In [12]:
# import necessary python packages
import pandas as pd
import numpy as np
import nltk

# expected to return a True Value
nltk.download('stopwords')

[nltk_data] Downloading package stopwords to
[nltk_data]     /Users/rileylatham/nltk_data...
[nltk_data]   Package stopwords is already up-to-date!


True

# Data - Riley, Blake and Matt

This section of the project notebook includes our method of collecting, cleaning, and processing our data through sentiment analyis techniques. We will begin with providing the process in which we collected presidential debate transcripts from the 2000-2016 elections. We then pulled all of the positive and negative sentiment from each candidate and used them as predictors for our classification algorithim on predicting if the candidate won the election. This data will be paired with control data such as candidate rating, political officiliation, campaign financials, etc...
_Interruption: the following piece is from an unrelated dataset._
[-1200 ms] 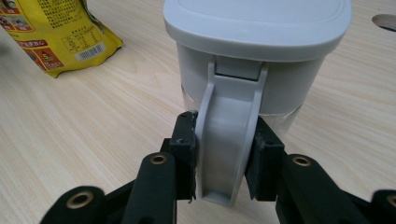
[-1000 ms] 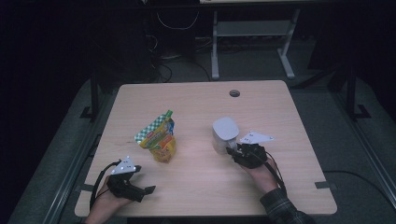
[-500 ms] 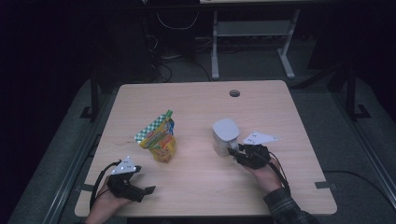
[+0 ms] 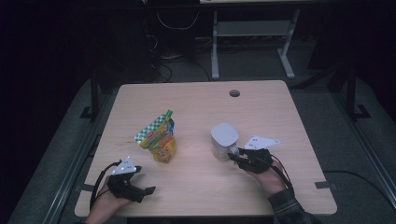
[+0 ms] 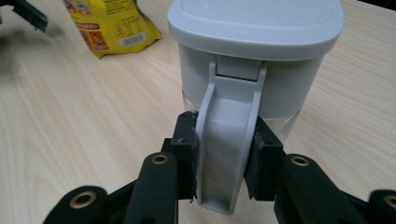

## Part 0: Import Speech Data

In [None]:
# import debate transcript, positve and negative word dictionaries.txt files
# read file and split each word into its own string

debate_path = input('Copy the path to the debate you\'re interested in.')
positive_path = input('Copy the path to the positive word dictionary.')
negative_path = input('Copy the path to the negative word dictionary.')

debate = open(debate_path, encoding="utf-8").read().split()
positive = open(positive_path, encoding="ISO-8859-1").read().split()
negative = open(negative_path, encoding="ISO-8859-1").read().split()

## Part 1: Separation Of Moderator, And The Two Candidates

Part one includes a while loop that iterates backwards through the debate transcript. Once it finds a speaking prompt from either the Moderator, Candidate One, or Candidate Two, it appends the text that exists after the current prompt and before the last prompt in the transcript. It also detaches and deletes this list of strings from the transcript so it is not duplicated. After this process is done, you obtain your separated candidate and moderator lists.

In [14]:
mod_list = []
can1_list = []
can2_list = []

i_new = -1
i_old = -1
while i_new >= -len(debate):
    if debate[i_new] == 'SCHIEFFER:': # Moderator
        mod_list += debate[i_new:]
        del debate[i_new:i_old]
        i_old = i_new

    elif debate[i_new] == 'OBAMA:': # Candidate One
        can1_list += debate[i_new:]
        del debate[i_new:i_old]
        i_old = i_new

    elif debate[i_new] == 'MCCAIN:': # Candidate Two
        can2_list += debate[i_new:]
        del debate[i_new:i_old]
        i_old = i_new

    else: pass
    i_new -= 1

## Part 2: Removal Of Stop Words

In [15]:
# import "stop words" from nltk package
stop_words = nltk.corpus.stopwords.words('english')

In [16]:
# iterates through candidate lists and removes "stop words" from the list
can1_list = [x for x in can1_list if x not in stop_words]
can2_list = [x for x in can2_list if x not in stop_words]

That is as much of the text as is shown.